1.1 Context! Context! Context!

The fundamental challenge is that software development is complex and success depends on a large number of context factors. Dyba (T. Dybå, Dag IK Sjøberg, and Daniela S. Cruzes., 2012) pointed out the importance of context when it comes to empirical studies. Indeed, some development is very complex. Clarke and Connors (Clarke & O’Connor, 2012) found 8 classifications, 44 factors and 170 sub-factors. Jones (Kotter, 1995) identified 121 factors affecting quality alone. The large number of factors poses serious challenges to practitioners. Teams need to evaluate which factors are more important them and understand when certain factors be emphasized or downplayed.

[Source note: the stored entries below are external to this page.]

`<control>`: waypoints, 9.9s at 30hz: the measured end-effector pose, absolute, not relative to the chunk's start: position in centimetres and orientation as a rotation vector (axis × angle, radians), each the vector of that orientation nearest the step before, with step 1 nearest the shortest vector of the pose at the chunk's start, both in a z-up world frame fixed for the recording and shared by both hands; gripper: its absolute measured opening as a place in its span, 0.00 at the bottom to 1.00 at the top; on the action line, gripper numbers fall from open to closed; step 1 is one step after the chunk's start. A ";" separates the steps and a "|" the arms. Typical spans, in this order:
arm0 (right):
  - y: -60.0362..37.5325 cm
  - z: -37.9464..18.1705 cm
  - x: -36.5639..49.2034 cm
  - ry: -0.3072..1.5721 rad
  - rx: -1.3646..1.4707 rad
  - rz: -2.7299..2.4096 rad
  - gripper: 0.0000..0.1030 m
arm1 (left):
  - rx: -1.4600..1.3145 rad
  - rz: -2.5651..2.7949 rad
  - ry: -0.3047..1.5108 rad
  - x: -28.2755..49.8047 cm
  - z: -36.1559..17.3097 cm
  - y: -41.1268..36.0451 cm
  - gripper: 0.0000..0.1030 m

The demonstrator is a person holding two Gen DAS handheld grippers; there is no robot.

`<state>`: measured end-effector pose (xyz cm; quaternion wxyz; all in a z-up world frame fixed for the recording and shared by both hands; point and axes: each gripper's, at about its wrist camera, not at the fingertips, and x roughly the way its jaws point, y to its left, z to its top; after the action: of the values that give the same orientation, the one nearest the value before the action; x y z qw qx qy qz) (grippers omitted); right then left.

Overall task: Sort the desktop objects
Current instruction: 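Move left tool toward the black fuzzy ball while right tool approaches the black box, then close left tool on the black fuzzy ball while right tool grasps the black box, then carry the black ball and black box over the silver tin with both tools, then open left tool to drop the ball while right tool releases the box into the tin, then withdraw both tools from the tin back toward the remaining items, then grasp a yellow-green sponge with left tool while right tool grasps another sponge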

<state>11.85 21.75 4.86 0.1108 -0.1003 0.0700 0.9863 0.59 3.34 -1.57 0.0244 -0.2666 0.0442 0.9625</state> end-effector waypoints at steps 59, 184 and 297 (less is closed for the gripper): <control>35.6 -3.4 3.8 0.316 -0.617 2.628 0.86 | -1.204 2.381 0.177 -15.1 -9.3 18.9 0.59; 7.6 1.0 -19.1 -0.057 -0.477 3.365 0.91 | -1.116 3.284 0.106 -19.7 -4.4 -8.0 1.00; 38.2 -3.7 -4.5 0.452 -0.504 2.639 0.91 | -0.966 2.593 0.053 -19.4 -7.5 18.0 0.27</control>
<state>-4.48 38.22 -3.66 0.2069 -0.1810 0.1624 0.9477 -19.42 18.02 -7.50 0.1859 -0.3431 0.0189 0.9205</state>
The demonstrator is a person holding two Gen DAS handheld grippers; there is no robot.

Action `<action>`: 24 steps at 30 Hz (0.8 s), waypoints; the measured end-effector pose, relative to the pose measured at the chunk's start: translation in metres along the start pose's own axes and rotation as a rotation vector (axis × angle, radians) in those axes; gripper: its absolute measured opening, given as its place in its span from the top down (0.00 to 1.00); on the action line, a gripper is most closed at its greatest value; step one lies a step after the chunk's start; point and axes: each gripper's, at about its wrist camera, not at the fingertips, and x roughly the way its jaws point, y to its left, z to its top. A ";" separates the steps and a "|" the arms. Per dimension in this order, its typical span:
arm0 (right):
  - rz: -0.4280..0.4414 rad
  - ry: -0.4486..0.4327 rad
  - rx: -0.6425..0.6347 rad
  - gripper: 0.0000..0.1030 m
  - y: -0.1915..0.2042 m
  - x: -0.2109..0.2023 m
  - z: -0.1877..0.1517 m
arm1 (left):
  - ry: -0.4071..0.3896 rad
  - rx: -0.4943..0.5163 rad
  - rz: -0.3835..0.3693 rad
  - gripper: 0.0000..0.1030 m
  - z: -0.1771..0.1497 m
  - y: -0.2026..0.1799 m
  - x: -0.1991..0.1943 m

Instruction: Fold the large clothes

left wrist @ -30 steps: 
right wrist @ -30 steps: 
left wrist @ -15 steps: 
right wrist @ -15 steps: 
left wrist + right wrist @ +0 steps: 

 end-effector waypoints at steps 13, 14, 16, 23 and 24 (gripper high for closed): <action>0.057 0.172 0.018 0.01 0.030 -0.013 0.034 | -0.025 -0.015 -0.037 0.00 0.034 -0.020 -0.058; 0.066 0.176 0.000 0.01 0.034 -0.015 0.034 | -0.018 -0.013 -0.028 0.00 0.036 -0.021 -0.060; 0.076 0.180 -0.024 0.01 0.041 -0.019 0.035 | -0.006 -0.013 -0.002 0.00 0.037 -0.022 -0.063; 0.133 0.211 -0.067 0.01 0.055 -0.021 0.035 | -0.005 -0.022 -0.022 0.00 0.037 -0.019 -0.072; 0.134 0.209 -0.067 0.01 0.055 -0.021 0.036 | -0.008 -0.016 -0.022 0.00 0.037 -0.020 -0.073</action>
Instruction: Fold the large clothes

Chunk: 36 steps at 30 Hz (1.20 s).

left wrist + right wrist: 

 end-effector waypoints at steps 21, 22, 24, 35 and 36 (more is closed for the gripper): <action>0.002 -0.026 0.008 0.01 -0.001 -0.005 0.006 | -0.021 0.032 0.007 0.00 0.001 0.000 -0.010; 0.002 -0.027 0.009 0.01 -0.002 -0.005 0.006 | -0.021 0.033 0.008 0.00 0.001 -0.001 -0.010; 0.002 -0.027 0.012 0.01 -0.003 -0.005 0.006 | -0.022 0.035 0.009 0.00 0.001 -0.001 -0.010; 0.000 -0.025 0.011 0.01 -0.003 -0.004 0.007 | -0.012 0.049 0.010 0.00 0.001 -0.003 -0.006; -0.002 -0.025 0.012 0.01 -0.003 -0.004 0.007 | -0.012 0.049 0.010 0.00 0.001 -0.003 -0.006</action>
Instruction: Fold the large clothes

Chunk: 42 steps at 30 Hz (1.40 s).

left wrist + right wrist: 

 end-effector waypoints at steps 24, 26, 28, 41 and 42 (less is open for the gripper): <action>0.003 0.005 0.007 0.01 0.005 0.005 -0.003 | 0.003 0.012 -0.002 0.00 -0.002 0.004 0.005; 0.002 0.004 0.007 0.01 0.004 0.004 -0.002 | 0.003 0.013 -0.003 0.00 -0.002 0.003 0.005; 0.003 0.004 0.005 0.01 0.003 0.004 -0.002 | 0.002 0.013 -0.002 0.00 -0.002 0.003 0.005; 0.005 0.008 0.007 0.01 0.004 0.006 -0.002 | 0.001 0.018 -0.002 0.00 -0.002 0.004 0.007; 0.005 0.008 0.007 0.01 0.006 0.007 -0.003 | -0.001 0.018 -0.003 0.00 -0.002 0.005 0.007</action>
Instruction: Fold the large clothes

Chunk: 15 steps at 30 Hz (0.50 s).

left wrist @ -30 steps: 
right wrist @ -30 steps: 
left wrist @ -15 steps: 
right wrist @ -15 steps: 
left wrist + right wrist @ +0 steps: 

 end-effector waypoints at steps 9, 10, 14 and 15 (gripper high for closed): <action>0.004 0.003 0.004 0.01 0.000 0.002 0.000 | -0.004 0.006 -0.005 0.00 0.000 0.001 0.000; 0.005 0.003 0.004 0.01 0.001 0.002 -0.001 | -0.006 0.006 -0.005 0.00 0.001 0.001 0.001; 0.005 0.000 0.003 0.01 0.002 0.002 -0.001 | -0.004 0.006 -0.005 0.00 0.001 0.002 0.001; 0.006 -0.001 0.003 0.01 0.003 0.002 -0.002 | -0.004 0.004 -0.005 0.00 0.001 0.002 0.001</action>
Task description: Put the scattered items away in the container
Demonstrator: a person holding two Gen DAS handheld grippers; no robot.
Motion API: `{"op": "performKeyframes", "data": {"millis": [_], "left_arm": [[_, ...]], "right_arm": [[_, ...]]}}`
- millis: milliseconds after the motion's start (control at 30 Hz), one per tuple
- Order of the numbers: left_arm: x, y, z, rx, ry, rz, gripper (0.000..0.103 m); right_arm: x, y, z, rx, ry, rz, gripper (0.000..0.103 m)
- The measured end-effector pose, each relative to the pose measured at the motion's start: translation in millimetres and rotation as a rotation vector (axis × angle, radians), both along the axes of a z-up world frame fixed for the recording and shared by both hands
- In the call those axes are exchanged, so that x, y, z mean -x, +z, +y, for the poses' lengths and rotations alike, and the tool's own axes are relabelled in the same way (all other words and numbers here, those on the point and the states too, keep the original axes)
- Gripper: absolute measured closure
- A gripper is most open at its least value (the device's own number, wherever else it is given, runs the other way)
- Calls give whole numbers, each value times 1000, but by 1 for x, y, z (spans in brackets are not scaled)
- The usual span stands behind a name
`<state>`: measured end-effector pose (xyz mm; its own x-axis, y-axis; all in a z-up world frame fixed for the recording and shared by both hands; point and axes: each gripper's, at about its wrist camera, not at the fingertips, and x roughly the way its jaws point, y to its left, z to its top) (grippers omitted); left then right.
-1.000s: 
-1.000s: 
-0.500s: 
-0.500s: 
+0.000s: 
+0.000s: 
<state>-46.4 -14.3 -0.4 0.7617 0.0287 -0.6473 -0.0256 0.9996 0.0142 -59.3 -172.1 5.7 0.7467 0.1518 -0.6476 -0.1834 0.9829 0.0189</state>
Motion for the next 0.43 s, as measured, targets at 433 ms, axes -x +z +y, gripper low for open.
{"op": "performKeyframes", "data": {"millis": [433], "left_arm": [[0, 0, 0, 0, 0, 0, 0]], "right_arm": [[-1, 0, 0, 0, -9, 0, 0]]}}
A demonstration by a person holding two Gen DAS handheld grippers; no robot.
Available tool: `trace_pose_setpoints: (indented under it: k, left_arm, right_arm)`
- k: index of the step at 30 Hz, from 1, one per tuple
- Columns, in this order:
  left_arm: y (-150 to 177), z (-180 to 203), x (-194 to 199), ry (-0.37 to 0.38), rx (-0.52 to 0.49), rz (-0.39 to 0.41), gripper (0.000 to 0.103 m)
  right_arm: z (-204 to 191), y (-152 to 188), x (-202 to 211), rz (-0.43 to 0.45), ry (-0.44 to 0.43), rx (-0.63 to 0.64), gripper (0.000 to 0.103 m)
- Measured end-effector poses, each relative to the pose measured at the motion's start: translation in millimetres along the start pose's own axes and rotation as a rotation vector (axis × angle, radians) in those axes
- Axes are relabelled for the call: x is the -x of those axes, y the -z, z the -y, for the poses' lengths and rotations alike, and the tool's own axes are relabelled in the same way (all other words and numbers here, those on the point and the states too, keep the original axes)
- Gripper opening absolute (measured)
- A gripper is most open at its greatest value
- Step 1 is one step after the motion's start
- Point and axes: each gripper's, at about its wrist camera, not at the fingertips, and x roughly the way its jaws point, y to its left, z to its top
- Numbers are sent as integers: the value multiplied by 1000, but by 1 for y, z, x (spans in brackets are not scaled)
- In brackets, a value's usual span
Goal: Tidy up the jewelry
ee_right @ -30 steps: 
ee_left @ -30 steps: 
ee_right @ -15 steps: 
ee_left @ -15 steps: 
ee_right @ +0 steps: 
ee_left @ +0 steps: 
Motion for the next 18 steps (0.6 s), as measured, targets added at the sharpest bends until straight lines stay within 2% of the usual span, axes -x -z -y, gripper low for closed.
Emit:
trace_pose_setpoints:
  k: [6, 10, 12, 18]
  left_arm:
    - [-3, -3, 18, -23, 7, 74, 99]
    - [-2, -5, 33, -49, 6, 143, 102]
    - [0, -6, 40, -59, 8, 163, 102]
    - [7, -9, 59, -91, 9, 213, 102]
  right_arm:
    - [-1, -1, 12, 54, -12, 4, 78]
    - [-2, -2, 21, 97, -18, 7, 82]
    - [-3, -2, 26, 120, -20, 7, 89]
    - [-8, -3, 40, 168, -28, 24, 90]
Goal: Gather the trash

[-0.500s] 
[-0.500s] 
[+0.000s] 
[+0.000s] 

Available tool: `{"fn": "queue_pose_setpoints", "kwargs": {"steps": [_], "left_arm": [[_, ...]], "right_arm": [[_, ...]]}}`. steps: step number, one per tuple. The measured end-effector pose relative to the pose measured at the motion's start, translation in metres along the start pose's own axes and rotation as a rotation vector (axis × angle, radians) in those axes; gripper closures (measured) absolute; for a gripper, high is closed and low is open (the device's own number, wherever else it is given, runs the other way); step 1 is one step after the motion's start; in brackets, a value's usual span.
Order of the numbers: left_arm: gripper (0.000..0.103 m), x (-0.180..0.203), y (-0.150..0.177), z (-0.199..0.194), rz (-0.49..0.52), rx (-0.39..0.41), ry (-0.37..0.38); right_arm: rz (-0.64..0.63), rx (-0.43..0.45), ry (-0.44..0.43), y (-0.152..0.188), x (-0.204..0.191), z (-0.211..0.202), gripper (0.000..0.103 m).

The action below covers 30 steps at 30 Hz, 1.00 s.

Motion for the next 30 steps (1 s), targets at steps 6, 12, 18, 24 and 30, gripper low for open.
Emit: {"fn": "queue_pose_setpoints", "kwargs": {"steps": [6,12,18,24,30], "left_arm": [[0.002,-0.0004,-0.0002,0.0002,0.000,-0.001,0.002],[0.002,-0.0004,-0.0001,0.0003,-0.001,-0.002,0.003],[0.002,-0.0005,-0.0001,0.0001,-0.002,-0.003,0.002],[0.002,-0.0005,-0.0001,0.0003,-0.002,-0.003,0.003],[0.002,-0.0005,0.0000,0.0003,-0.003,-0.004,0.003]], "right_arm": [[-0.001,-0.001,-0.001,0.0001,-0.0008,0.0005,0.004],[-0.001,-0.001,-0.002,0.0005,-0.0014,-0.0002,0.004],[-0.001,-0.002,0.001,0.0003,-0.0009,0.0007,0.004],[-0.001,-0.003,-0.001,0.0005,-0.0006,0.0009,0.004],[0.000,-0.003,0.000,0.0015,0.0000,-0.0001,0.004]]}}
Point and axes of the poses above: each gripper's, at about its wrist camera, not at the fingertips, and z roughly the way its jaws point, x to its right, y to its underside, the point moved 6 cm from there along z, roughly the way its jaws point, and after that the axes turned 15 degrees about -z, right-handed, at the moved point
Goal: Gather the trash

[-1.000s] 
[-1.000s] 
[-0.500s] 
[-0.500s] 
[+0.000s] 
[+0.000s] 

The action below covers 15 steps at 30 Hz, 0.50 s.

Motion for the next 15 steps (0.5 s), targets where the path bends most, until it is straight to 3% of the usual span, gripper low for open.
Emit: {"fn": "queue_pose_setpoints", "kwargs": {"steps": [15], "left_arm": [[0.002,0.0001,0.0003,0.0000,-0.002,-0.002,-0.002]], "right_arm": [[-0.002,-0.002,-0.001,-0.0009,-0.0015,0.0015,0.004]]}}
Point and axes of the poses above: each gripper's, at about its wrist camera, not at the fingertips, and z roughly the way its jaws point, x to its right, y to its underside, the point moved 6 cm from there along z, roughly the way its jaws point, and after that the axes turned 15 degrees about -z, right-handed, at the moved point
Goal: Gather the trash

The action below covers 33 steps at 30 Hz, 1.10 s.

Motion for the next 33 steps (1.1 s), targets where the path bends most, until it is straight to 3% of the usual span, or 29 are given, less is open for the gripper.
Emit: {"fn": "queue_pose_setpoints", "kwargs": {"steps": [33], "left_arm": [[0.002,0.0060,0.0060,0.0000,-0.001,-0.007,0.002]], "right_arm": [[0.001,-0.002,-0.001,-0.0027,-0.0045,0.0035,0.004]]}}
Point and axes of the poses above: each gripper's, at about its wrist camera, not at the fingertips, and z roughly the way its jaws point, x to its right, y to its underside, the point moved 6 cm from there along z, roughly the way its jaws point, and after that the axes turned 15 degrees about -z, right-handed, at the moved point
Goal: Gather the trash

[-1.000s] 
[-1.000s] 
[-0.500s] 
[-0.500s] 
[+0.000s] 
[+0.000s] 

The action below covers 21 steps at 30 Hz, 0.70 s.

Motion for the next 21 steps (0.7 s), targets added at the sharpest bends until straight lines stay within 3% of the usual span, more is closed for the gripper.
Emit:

Before moving further, we want to clarify the context for our discussion in this paper. Indeed our discussion about context requires a context. The context of our discussion is about agile adoption, the transition from a less agile approach to a more agile one. Kruchten (P. Kruchten, 2007) highlighted that successful agile adoption depended on context.Hoda, Kruchten, Noble, and Marshall (Hoda, Kruchten, Noble, & Marshall, 2010) conducted a Grounded Theory study and argued that development methods and practices must be adapted to fit their contexts.For example, agile adoption in a highly regulated context would be different from a less regulated one as reported by Fitzgerald, Stol, O'Sullivan, and O'Brien(Fritscher & Pigneur, 2010). Chow and Cao (Chow & Cao, 2008)found 36 factors affecting the success of agile adoption.Today, empirical studies (Begel, 2007; T. Dybå & Dingsøyr, 2008; Li, 2010) on agile methods are plentiful and easily accessible by practitioners. However, there is still very little work to provide a systematic approach to describe the context in which agile methods and adoption took place.